The term in $x^2$ needs $5-k=2$, so $k=3$.

$T_4=\binom{5}{3}(2x)^2(-3)^3=10\cdot4x^2\cdot(-27)=-1080x^2$.

Coefficient $=-1080$. Choosing $+1080$ drops the negative sign on $(-3)^3$; choosing $720$ accidentally uses the $x^3$ term ($k=2$) instead; choosing $-270$ forgets to include $\binom{5}{3}$ or the factor $2^2$.

De Moivre's Theorem lets you raise a complex number to a power using its modulus-argument (polar) form: $z=r(\cos\theta+i\sin\theta) \Rightarrow z^n=r^n(\cos n\theta+i\sin n\theta)$.

$r=|z|=\sqrt{a^2+b^2}$ for $z=a+bi$
$z^n=r^n(\cos n\theta+i\sin n\theta)$
Always reduce $n\theta$ to an equivalent angle between $0$ and $2\pi$ before evaluating cos/sin.

Quick example: $|6-8i|=\sqrt{36+64}=\sqrt{100}$.

Answer: 10

Given $z=1+i$, find the value of $z^8$.[2]

$16$
$-16$
$256$
$16i$

$z=1+i$ has $r=\sqrt{2}$ and $\theta=\dfrac{\pi}{4}$.

$z^8=(\sqrt2)^8\left(\cos 8\cdot\tfrac{\pi}{4}+i\sin 8\cdot\tfrac{\pi}{4}\right)=16(\cos2\pi+i\sin2\pi)=16(1+0i)=16$.

$-16$ comes from reducing the angle to $\pi$ instead of $2\pi$; $256$ comes from computing $2^8$ instead of $(\sqrt2)^8=2^4$; $16i$ forgets to evaluate $\sin2\pi=0$.

A geometric series converges to a finite sum only when $|r|<1$. The sum to infinity is $S_\infty=\dfrac{a}{1-r}$, where $a$ is the first term and $r$ the common ratio.

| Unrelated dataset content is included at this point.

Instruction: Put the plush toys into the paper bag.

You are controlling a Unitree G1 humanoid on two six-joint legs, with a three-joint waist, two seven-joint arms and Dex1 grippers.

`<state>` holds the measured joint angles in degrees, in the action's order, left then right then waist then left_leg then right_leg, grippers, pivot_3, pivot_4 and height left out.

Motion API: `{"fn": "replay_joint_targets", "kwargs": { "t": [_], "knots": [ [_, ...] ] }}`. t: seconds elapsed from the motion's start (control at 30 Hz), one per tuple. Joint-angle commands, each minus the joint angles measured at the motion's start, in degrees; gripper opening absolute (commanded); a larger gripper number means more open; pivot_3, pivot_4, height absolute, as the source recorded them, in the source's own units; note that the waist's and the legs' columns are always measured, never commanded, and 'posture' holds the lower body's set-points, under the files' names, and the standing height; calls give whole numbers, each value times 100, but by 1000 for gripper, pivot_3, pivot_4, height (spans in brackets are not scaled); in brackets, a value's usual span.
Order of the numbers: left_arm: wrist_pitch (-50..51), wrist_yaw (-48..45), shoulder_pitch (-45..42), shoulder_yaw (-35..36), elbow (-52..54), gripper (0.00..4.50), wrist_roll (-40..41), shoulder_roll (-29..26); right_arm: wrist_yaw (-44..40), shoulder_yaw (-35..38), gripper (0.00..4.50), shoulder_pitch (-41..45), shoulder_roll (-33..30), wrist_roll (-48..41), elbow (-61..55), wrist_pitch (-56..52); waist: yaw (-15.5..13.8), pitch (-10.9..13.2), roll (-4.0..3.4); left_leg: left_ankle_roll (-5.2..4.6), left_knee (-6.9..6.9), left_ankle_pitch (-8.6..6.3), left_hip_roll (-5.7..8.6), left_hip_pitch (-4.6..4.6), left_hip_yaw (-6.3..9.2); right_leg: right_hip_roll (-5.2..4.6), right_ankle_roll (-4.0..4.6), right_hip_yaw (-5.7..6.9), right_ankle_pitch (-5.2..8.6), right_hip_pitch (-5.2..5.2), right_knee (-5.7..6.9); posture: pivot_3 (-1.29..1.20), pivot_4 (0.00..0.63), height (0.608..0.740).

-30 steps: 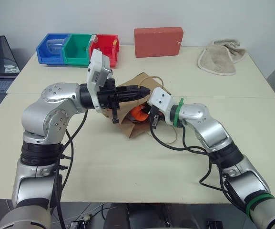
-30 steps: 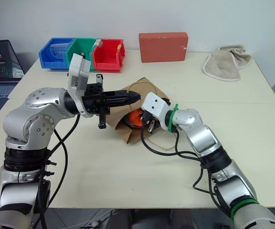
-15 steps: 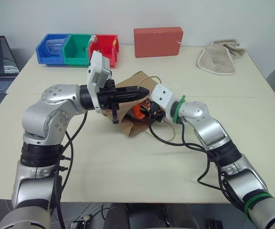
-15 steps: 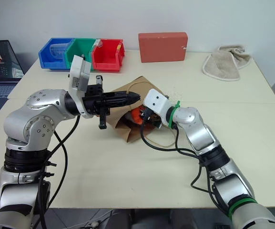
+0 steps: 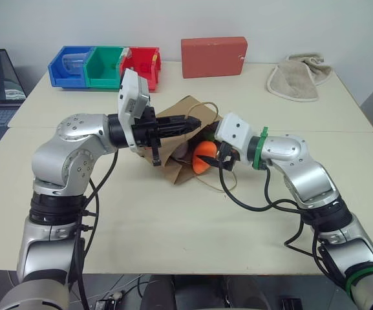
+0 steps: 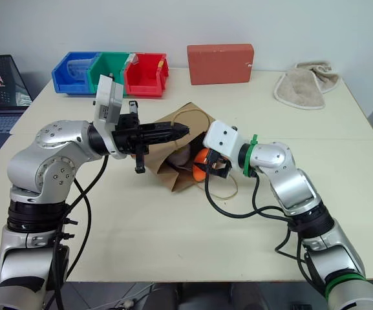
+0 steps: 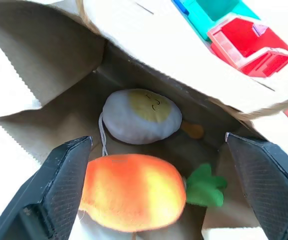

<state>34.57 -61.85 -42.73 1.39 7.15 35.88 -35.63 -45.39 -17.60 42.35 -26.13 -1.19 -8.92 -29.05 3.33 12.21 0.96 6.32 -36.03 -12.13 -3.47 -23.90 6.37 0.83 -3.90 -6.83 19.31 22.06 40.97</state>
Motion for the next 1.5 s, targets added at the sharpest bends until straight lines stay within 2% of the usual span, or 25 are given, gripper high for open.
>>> {"fn": "replay_joint_targets", "kwargs": {
  "t": [0.03,0.2,0.5,0.53,0.63,0.93,1.17,1.5],
  "knots": [
    [-115,5,-93,4,54,0,-31,25,-170,114,4477,35,-150,-87,-296,-27,0,0,0,0,0,0,0,0,0,0,0,0,0,0,0,0,150,740],
    [-83,7,-74,10,105,0,-31,29,-495,-99,4477,-219,-441,-44,-518,71,-4,0,0,0,2,0,0,-1,1,0,0,1,0,0,-3,0,150,740],
    [-53,8,-52,14,154,0,2,18,144,-511,4477,-264,113,528,-29,17,23,0,0,0,0,0,0,1,-1,0,0,-2,0,0,0,0,150,740],
    [-45,6,-46,16,164,0,10,14,206,-519,4318,-259,203,552,2,-20,23,0,0,0,0,0,0,1,-1,0,0,-2,0,0,0,0,150,740],
    [-34,4,-37,19,178,0,22,11,361,-533,3572,-253,451,578,115,-164,19,0,0,0,2,0,0,0,-1,0,0,-1,0,0,-1,0,150,740],
    [7,-7,22,10,265,0,71,5,664,-679,155,-177,763,929,688,34,17,0,0,1,1,0,0,1,0,0,0,-1,0,0,0,0,150,740],
    [42,-20,93,24,343,0,105,-30,959,-618,69,1,714,1322,1101,581,17,0,0,0,2,0,0,1,0,0,0,-1,0,1,0,0,150,740],
    [84,-56,149,-7,401,0,115,-63,1449,-642,69,470,533,2012,1648,2050,20,0,0,0,5,0,0,0,-2,0,0,-2,0,2,-3,0,150,740]
  ]
}}
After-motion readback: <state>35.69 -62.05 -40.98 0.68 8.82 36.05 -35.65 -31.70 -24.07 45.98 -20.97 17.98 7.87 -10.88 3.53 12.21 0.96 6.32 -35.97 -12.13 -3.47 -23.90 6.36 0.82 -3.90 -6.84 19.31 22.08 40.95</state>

$S_\infty=\dfrac{a}{1-r}$, valid only for $|r|<1$
$S_n=\dfrac{a(1-r^n)}{1-r}$ for a finite sum

Quick example: $a=8,\ r=\tfrac12 \Rightarrow S_\infty=\dfrac{8}{1-\frac12}=\dfrac{8}{\frac12}$.

Answer: 16

A geometric series has first term $12$ and common ratio $\dfrac{2}{3}$. Find $S_\infty$.[2]

$36$
$18$
$4$
$20$

$S_\infty=\dfrac{12}{1-\frac23}=\dfrac{12}{\frac13}=36$.

$18$ comes from mistakenly using $r=\tfrac13$; $4$ comes from computing $a(1-r)$ instead of dividing; $20$ is a simple arithmetic slip.

Solving a logarithmic equation usually means combining logs with the product rule $\log_a m+\log_a n=\log_a(mn)$, converting to exponential form, then — critically — checking that every solution satisfies the original domain ($\text{argument}>0$).

$\log_a m+\log_a n=\log_a(mn)$
$\log_a x=y \iff x=a^y$
Always reject solutions that make a log's argument $\le 0$.

Quick example: $\log_3 x+\log_3 2=2\Rightarrow\log_3(2x)=2\Rightarrow 2x=9\Rightarrow x=4.5$.

Answer: 4.5

Solve $\log_2 x+\log_2(x-2)=3$.[3]

$x=4$
$x=-2$
$x=4$ or $x=-2$
$x=8$

$\log_2[x(x-2)]=3\Rightarrow x(x-2)=2^3=8\Rightarrow x^2-2x-8=0\Rightarrow(x-4)(x+2)=0$.

So $x=4$ or $x=-2$ — but the domain requires $x>2$ (so that $x-2>0$). Reject $x=-2$.

Answer: $x=4$. Picking both roots is the classic error of forgetting the domain check.

A composite function $(f\circ g)(x)=f(g(x))$ is evaluated from the inside out: compute the inner function first, then substitute that result into the outer function.

$(f\circ g)(x)=f(g(x))$ — work inside-out
In general $(f\circ g)(x)\ne(g\circ f)(x)$

Quick example: $f(x)=x+4,\ g(x)=2x$. $g(1)=2$, so $f(g(1))=f(2)=6$.

Answer: 6

If $f(x)=2x+1$ and $g(x)=x^2-3$, find $(f\circ g)(2)$.[2]

$3$
$9$
$22$
$6$

$g(2)=2^2-3=1$. Then $f(1)=2(1)+1=3$.

$9$ comes from forgetting the $-3$ in $g(2)$ (using $g(2)=4$); $22$ is $(g\circ f)(2)$ — the composition done in the wrong order; $6$ comes from adding $f(2)+g(2)$ instead of composing.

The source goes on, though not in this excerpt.